[Data records]
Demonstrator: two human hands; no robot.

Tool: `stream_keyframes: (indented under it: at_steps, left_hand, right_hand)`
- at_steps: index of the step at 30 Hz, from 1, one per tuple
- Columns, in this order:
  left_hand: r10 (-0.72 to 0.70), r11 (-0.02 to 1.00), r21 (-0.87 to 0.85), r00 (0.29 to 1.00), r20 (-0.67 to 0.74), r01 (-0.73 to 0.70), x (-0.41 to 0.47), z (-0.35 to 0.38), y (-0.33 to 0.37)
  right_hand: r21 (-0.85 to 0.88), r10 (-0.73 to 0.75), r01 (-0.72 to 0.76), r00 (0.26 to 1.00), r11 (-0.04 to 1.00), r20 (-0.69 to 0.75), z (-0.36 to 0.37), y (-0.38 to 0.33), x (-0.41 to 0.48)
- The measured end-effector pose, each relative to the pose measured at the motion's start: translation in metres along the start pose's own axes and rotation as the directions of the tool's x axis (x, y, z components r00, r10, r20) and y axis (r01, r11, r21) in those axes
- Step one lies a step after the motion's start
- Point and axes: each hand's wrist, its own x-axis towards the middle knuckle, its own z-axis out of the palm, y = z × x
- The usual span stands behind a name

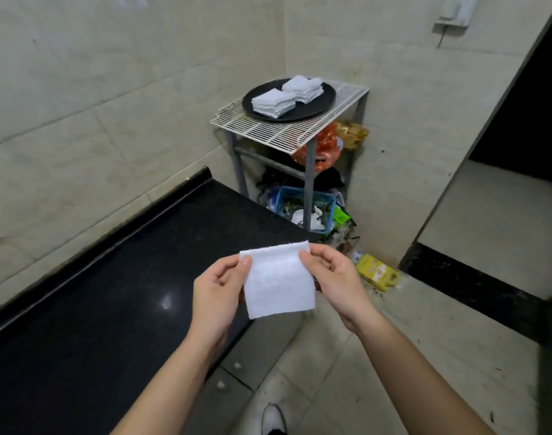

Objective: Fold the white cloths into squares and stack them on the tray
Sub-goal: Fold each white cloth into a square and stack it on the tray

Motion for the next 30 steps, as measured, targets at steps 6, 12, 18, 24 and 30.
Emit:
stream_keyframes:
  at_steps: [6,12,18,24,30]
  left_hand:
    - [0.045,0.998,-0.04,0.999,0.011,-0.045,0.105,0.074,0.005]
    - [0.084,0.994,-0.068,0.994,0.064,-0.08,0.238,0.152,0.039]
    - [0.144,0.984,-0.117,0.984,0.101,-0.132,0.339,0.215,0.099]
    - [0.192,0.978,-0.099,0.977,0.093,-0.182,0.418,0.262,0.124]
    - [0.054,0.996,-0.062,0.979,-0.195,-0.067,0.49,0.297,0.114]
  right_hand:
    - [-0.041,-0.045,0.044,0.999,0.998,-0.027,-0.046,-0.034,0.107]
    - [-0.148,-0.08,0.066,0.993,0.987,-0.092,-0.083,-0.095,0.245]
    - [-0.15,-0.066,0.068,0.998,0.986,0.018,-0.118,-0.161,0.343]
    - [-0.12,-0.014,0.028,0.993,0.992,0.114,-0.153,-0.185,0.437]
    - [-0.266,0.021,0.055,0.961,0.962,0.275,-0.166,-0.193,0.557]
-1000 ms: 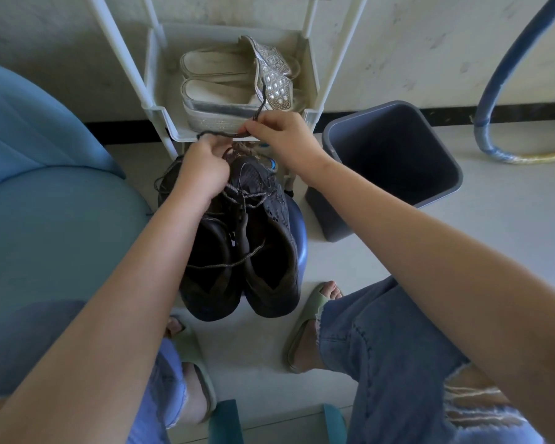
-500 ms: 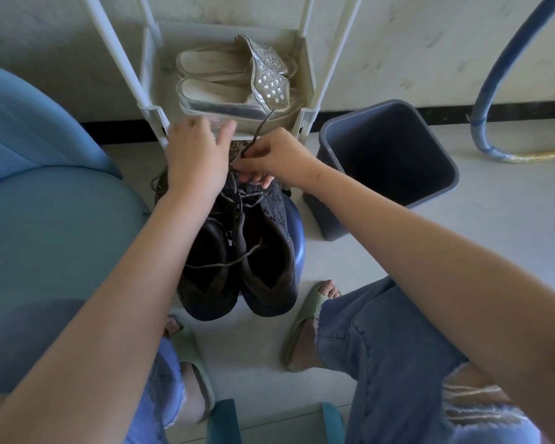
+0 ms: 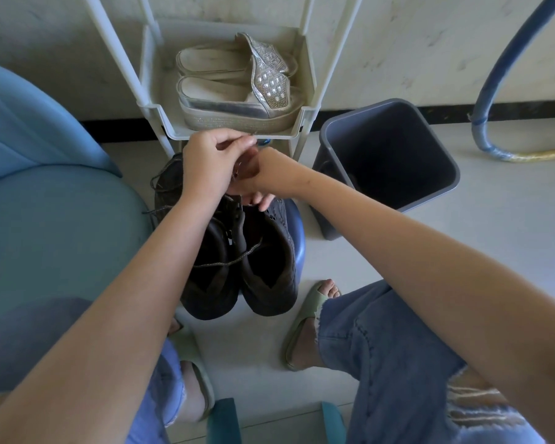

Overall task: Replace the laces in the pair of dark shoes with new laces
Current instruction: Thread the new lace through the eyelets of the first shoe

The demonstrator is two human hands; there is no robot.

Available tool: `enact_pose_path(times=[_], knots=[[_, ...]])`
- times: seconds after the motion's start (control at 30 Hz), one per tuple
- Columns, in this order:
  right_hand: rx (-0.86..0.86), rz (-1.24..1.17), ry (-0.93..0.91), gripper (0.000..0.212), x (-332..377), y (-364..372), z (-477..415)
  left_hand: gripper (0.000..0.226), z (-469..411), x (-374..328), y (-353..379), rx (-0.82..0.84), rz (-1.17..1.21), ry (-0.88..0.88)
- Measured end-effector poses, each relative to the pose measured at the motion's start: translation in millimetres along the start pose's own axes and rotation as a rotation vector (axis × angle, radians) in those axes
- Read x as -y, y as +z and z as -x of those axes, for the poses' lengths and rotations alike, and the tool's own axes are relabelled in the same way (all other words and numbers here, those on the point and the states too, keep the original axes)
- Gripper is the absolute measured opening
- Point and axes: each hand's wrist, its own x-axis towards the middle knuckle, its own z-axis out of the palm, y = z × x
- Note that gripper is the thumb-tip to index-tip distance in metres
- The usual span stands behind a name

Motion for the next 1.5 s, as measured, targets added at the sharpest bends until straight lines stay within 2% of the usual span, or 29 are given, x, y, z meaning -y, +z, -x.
enact_pose_path(times=[0.1, 0.23, 0.3, 0.37, 0.5, 0.57, 0.7, 1.07, 1.27, 1.4, 1.5], knots=[[0.053, 0.345, 0.143, 0.033, -14, -10, 0, 0.007, 1, 6, 0, 0.101, -0.137, -0.014], [0.178, 0.341, 0.319, 0.029, -22, -1, 4, 0.011, 5, 16, 3, 0.314, -0.421, -0.059], [0.149, 0.381, 0.306, 0.022, -22, 5, 2, 0.009, 7, 22, 3, 0.364, -0.482, -0.098], [0.091, 0.401, 0.282, 0.024, -21, 2, 3, 0.006, 10, 28, 6, 0.405, -0.474, -0.14], [0.084, 0.175, 0.306, 0.005, -33, -15, 6, 0.009, 16, 36, 10, 0.385, -0.445, -0.152], [0.097, 0.079, 0.307, 0.023, -41, -22, 7, 0.008, 20, 38, 15, 0.346, -0.443, -0.168], [0.137, -0.082, 0.29, 0.024, -52, -26, 8, 0.006, 26, 41, 24, 0.302, -0.505, -0.219], [0.166, -0.143, 0.272, 0.024, -58, -28, 8, 0.009, 29, 42, 33, 0.205, -0.53, -0.233], [0.179, -0.163, 0.288, 0.017, -57, -30, 7, 0.01, 31, 41, 36, 0.194, -0.538, -0.17], [0.114, -0.253, 0.317, 0.016, -59, -23, 10, 0.017, 32, 41, 37, 0.18, -0.513, -0.113], [0.025, -0.328, 0.365, 0.012, -58, -12, 10, 0.022, 32, 40, 36, 0.252, -0.502, -0.072]])
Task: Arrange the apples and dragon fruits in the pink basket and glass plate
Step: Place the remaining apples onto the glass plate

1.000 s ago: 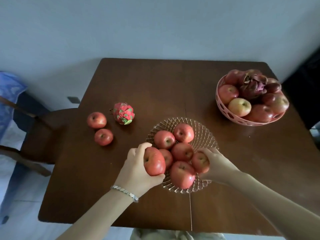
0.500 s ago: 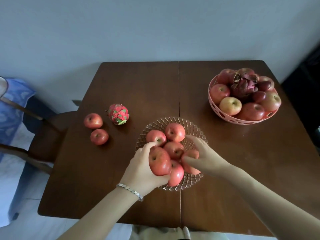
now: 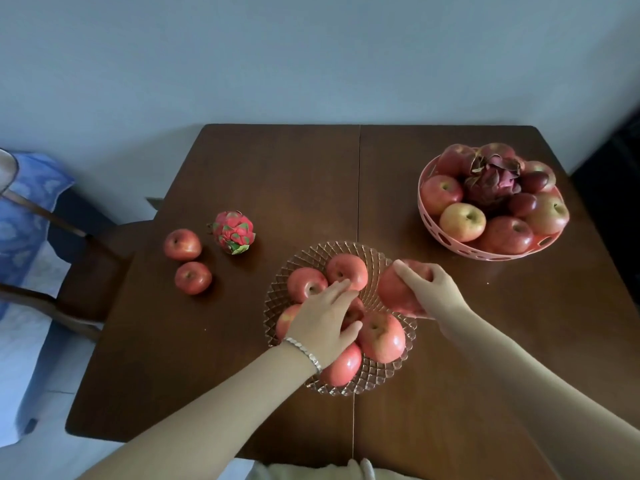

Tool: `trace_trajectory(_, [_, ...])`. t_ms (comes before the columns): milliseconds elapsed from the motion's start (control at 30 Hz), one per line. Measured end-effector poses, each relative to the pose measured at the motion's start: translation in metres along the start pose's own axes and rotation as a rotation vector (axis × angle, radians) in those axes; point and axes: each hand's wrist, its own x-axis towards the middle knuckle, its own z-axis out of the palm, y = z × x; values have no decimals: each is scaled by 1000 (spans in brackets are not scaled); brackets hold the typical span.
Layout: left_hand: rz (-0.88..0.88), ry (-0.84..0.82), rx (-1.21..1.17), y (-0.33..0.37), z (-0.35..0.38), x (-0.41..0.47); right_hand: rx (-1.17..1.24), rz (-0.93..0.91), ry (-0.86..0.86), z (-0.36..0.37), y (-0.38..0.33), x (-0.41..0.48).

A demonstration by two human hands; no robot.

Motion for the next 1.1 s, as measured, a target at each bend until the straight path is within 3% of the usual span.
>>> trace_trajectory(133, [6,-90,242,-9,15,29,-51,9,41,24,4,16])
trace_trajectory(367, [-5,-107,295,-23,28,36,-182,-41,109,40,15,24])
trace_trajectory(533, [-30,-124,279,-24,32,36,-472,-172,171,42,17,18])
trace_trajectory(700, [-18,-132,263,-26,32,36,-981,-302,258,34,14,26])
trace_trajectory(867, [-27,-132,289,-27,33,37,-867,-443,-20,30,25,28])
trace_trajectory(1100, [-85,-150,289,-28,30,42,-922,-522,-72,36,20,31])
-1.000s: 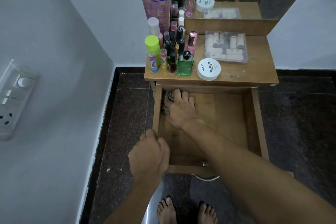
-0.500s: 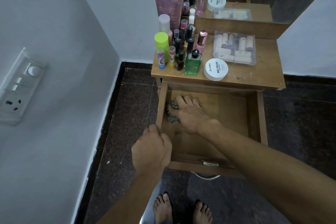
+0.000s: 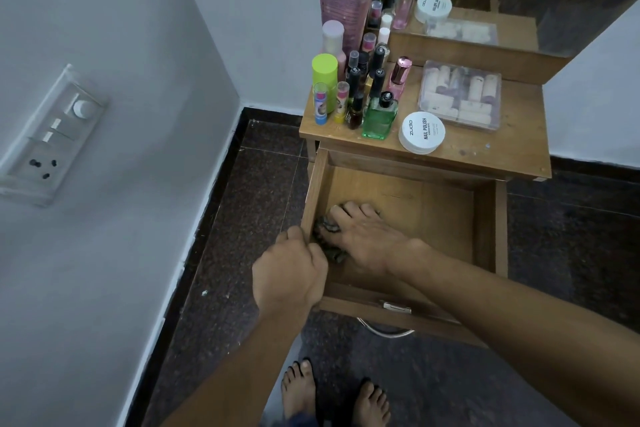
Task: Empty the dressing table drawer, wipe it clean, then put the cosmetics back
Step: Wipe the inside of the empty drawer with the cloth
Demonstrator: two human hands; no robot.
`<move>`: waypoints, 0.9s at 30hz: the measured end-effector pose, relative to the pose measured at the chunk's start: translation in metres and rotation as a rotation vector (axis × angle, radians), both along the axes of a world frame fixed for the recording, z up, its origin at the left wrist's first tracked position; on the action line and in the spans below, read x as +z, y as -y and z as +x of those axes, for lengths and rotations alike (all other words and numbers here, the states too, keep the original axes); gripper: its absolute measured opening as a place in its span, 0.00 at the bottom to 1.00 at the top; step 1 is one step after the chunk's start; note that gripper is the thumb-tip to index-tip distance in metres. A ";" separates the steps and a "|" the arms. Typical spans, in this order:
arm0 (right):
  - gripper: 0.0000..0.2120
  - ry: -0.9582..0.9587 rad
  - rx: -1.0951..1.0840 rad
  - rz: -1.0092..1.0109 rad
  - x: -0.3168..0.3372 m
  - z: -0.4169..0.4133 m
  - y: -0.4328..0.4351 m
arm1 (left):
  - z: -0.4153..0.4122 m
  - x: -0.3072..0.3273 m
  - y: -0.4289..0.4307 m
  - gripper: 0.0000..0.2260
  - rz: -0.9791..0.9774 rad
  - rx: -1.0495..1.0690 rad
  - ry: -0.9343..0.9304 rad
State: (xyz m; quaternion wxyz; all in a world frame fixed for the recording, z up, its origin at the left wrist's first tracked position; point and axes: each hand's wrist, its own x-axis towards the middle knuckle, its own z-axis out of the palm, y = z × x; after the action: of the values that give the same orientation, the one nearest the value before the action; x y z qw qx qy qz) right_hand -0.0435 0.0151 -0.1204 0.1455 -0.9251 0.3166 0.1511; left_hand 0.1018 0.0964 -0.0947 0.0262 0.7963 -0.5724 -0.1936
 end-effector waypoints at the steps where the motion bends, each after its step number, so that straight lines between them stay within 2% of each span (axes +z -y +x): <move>1: 0.24 0.003 0.025 0.011 0.000 0.000 -0.001 | 0.000 0.000 0.000 0.12 0.001 -0.005 0.000; 10: 0.12 0.016 0.238 0.119 0.003 0.009 -0.009 | 0.000 0.001 0.001 0.12 0.019 0.002 -0.004; 15: 0.14 0.040 0.162 0.198 -0.001 0.014 -0.007 | 0.000 0.001 0.002 0.11 0.028 -0.006 -0.001; 27: 0.18 -0.112 0.049 0.371 0.009 0.031 -0.002 | 0.002 0.000 0.003 0.12 0.040 -0.007 0.001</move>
State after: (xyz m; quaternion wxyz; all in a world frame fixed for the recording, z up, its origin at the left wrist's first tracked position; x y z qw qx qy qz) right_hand -0.0121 0.0168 -0.1109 0.2918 -0.8801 0.2681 0.2615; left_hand 0.1034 0.0931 -0.0944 0.0091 0.7948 -0.5712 -0.2048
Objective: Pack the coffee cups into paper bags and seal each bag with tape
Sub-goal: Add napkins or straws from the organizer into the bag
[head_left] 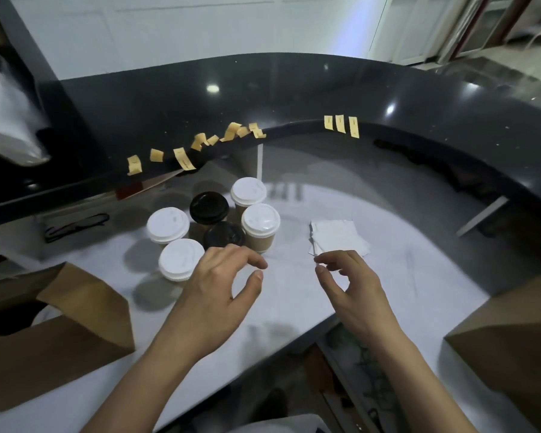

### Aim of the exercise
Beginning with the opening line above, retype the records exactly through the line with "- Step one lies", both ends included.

### Answer to this task
Demonstrator: two human hands; no robot.

Tool: `stream_keyframes: (indented under it: at_steps, left_hand, right_hand)`
- at_steps: index of the step at 30 Hz, from 1, one per tuple
- Columns, in this order:
  left_hand: r10 (-0.72 to 0.70), r11 (-0.02 to 1.00), r21 (-0.87 to 0.85), r00 (0.29 to 1.00), r20 (-0.67 to 0.74), r01 (-0.73 to 0.70), x (-0.41 to 0.47), z (-0.35 to 0.38), y (-0.33 to 0.37)
  right_hand: r21 (-0.85 to 0.88), r10 (-0.73 to 0.75), r01 (-0.72 to 0.76), r00 (0.26 to 1.00), r11 (-0.04 to 1.00), r20 (-0.69 to 0.75), z (-0.36 to 0.37), y (-0.38 to 0.33), x (-0.41 to 0.48)
- The measured end-effector pose, each relative to the pose measured at the motion's start: translation in metres along the start pose's own axes and rotation as the directions of the tool's x axis (x, y, z components r00, r10, r20) and y axis (r01, r11, r21) in those axes
- Step one lies a step after the motion's start

With this, there is nothing more to the exercise.